- Born: October 29, 1909 Vienna, Austria
- Died: April 12, 2002 (aged 92) Seattle
- Education: University of Vienna (PhD 1933), University of Minnesota
- Known for: Physical chemistry of proteins
- Spouse: Susi Spitzer Neurath
- Children: One son (from previous marriage): Peter F. Neurath
- Scientific career
- Fields: Protein chemistry
- Institutions: Duke University; University of Washington, Seattle

= Hans Neurath =

Austrian-American biochemist (1909–2002)

Hans Neurath (October 29, 1909 – April 2002) was a biochemist, a leader in protein chemistry, and the founding chairman of the Department of Biochemistry at the University of Washington in Seattle. He was born in Vienna, Austria, and received his doctorate in 1933 from the University of Vienna. He then studied in London and at the University of Minnesota. In 1938, he was appointed professor at Duke University, where he established a research program on the physical chemistry of proteins.

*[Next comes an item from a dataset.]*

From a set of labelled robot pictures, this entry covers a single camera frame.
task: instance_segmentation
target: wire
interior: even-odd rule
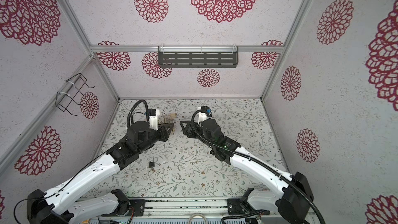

Neurath was a member of the National Academy of Sciences and the American Academy of Arts and Sciences, and a foreign member of the Max Planck Society of Germany.

==Scientific research==
Neurath had wide-ranging interests in the physical chemistry of proteins. He published seminal papers on protein structure and denaturation and debunked early models of protein structures, notably those of William Astbury. His research focused mainly on the proteolytic enzymes, which catalyze the hydrolysis of protein substrates.

Neurath's work on proteolytic enzymes included studies of trypsin, carboxypeptidase and thermolysin.

Neurath also studied other aspects of protein chemistry, such as protein denaturation and biological regulation.

==Writing and editing==
Neurath wrote more than 400 papers. He was founding editor of two journals: Biochemistry, which he edited from 1961 to 1991; and Protein Science, which he edited from 1991 to 1998. He also edited three volumes of "The Proteins," a reference work.

==Work in Seattle==

Neurath founded the department of biochemistry at the University of Washington, Seattle, and served as its chair from 1950 until 1975, when he retired. His department produced three winners of the Nobel Prize in Physiology or Medicine: Edwin G. Krebs and Edmond H. Fischer, who stayed in Seattle; and Martin Rodbell, who earned his PhD in the department and went on to a distinguished career at the NIH.

Neurath was also part-time scientific director of the Fred Hutchinson Cancer Research Center in Seattle.

==Personal life==
Neurath was married to Susi Spitzer Neurath for 41 years. He had a son, Peter F. Neurath, from an earlier marriage; two stepchildren, Margaret Albrecht and Frank Meyer; and three step-grandchildren.

He died at the age of 92 on April 12, 2002, in Seattle.

==Heritage==
The Protein Society presents its annual Hans Neurath Award in recognition of "a recent contribution of unusual merit to basic protein science."